> Task item:
Look through the records, and wherever the string "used" turns up, copy out that line.
------------------------------------------------
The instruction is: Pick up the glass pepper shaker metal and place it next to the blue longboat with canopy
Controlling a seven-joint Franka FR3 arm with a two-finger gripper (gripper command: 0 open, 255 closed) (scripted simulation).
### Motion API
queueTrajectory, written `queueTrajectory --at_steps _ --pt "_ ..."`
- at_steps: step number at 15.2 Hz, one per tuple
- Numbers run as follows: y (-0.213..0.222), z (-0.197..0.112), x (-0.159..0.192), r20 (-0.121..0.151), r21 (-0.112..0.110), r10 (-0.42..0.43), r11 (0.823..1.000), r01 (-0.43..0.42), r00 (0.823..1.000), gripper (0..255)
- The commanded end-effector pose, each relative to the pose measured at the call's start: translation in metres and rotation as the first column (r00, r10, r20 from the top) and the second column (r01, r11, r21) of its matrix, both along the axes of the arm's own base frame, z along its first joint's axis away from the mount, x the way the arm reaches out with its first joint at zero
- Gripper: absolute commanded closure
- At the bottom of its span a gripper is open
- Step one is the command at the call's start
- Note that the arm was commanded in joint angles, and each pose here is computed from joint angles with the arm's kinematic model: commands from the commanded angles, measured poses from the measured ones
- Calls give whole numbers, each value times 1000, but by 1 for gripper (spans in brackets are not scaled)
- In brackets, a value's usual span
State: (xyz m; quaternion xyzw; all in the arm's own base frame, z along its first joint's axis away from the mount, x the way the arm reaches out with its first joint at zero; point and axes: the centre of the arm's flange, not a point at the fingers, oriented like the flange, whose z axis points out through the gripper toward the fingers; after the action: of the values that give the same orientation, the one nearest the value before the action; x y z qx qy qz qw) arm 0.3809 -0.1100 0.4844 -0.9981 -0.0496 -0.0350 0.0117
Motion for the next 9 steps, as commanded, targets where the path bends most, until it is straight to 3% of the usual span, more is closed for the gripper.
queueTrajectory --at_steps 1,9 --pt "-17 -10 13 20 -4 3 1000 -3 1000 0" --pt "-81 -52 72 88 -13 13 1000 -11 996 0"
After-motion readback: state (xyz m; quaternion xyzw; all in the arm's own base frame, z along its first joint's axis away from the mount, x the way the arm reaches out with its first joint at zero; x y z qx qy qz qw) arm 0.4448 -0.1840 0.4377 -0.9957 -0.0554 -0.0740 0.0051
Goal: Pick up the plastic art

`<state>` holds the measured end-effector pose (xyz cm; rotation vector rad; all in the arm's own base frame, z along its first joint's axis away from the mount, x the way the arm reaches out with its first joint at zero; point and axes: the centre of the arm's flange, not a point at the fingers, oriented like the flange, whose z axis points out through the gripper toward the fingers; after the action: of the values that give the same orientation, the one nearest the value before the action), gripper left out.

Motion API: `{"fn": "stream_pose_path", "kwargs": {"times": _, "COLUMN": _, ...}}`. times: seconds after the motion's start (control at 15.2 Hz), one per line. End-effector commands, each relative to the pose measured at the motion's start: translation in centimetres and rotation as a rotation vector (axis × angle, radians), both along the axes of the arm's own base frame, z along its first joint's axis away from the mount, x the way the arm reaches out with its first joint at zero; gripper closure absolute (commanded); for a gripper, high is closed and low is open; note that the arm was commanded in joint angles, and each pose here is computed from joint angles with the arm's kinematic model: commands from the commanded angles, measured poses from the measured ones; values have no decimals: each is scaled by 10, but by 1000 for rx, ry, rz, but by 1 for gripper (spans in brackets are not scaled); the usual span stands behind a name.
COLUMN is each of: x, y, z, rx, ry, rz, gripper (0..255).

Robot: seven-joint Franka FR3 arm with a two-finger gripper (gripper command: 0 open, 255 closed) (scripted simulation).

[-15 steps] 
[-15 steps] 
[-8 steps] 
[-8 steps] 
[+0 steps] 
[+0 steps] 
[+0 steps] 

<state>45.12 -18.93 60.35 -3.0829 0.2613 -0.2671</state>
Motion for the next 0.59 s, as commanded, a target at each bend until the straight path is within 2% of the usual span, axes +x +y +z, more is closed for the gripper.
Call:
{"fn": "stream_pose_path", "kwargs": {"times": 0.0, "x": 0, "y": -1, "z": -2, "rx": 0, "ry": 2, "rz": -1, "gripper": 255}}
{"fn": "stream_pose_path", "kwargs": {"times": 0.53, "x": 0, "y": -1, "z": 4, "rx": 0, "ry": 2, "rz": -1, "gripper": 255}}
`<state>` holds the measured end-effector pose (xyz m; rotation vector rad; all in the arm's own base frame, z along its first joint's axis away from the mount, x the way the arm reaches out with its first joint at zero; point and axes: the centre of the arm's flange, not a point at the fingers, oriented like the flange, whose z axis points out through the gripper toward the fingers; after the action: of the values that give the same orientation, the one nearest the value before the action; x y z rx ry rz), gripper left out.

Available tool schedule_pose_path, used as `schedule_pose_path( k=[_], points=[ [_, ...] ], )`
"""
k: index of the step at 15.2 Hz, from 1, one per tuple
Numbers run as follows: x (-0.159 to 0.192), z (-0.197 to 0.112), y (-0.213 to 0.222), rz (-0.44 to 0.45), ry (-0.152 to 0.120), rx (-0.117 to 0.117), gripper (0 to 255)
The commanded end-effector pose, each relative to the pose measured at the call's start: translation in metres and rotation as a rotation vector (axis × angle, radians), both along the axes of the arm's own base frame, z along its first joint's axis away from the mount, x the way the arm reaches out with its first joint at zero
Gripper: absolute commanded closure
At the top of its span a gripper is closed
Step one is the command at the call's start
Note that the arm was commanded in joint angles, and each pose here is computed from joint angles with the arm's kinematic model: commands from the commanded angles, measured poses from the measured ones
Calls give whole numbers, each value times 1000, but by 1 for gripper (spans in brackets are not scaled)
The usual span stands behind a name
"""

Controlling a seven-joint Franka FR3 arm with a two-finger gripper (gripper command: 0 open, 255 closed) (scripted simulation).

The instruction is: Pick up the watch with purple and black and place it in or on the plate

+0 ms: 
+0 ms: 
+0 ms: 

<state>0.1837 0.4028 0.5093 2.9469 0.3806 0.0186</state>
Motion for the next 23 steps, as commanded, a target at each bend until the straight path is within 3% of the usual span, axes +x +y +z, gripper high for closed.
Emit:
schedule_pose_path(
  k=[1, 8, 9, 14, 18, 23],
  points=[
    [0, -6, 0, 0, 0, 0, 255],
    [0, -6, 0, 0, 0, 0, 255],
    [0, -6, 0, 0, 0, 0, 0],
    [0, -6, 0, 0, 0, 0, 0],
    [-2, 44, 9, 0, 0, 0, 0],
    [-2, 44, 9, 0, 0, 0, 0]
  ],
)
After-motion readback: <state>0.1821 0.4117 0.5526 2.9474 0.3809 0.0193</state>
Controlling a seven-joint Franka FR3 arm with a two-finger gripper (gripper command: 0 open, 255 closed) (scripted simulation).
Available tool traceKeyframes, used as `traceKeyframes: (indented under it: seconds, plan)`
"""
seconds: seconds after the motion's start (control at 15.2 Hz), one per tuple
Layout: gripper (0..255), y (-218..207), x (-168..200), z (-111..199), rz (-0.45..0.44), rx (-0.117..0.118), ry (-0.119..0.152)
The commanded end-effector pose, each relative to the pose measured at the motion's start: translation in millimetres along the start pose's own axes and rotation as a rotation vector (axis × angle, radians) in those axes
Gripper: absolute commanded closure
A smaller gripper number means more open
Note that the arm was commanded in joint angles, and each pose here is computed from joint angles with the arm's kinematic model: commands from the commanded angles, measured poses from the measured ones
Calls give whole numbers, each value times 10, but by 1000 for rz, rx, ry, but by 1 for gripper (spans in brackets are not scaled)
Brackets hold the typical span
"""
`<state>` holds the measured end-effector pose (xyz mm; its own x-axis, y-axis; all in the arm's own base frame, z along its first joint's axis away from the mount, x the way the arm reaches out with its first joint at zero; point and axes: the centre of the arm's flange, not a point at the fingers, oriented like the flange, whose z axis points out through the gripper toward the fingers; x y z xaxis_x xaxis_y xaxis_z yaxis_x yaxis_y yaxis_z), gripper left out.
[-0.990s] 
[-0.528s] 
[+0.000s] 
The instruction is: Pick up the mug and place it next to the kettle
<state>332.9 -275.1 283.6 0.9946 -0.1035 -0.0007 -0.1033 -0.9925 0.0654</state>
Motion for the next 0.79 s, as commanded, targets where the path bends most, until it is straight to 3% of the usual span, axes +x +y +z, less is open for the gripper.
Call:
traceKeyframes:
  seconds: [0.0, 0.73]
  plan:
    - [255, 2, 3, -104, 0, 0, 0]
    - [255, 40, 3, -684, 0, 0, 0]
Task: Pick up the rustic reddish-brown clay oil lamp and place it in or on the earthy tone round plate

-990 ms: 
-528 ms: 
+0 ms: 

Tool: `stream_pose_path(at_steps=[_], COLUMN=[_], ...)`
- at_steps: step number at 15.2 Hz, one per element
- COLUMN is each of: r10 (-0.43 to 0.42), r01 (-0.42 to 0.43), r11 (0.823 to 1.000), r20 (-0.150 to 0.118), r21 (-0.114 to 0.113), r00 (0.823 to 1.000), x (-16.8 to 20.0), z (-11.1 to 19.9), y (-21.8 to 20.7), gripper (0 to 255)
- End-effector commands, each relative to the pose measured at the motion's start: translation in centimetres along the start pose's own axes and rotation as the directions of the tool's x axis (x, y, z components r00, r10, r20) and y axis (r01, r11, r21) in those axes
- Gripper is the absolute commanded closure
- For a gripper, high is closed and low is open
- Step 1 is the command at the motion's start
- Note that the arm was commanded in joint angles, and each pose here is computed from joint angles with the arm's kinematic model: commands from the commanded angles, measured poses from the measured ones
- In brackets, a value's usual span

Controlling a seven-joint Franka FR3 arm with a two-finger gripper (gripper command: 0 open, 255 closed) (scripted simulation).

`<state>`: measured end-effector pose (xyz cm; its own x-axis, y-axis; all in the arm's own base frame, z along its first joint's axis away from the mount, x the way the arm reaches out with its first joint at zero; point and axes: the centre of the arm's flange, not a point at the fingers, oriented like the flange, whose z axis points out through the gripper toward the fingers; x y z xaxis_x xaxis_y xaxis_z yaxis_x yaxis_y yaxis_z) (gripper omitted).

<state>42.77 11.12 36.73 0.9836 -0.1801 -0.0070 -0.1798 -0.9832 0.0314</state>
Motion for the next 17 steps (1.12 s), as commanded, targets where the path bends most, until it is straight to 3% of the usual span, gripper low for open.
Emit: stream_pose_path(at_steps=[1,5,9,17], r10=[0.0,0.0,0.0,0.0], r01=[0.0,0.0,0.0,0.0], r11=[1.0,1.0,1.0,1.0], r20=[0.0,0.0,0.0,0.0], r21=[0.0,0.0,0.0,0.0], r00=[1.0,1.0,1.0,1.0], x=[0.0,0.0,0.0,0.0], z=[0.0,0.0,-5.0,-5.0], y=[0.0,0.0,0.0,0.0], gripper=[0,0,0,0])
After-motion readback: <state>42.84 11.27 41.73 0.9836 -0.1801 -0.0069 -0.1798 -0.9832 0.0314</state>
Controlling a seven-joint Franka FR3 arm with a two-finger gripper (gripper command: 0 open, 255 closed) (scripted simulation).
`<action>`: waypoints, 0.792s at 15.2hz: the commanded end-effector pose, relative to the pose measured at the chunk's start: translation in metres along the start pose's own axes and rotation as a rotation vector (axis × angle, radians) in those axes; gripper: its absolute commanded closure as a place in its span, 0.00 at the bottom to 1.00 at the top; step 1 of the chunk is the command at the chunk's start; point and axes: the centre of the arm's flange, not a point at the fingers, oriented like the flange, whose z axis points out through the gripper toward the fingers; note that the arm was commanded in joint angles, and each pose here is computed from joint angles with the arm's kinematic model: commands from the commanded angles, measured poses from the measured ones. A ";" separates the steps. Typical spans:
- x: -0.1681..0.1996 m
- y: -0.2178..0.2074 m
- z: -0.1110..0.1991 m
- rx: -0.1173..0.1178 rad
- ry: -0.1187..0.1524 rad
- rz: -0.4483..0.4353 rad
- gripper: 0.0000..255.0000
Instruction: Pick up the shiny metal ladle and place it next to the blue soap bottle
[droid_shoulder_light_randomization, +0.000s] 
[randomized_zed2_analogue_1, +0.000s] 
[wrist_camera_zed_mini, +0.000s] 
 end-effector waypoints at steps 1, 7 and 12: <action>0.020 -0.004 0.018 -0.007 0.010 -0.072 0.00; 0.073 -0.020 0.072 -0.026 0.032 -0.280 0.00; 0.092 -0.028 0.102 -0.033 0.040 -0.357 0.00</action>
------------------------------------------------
> Result:
Available tool schedule_pose_path, used as `schedule_pose_path( k=[_], points=[ [_, ...] ], )`
Available tool traceKeyframes, used as `traceKeyframes: (indented under it: seconds, plan)`

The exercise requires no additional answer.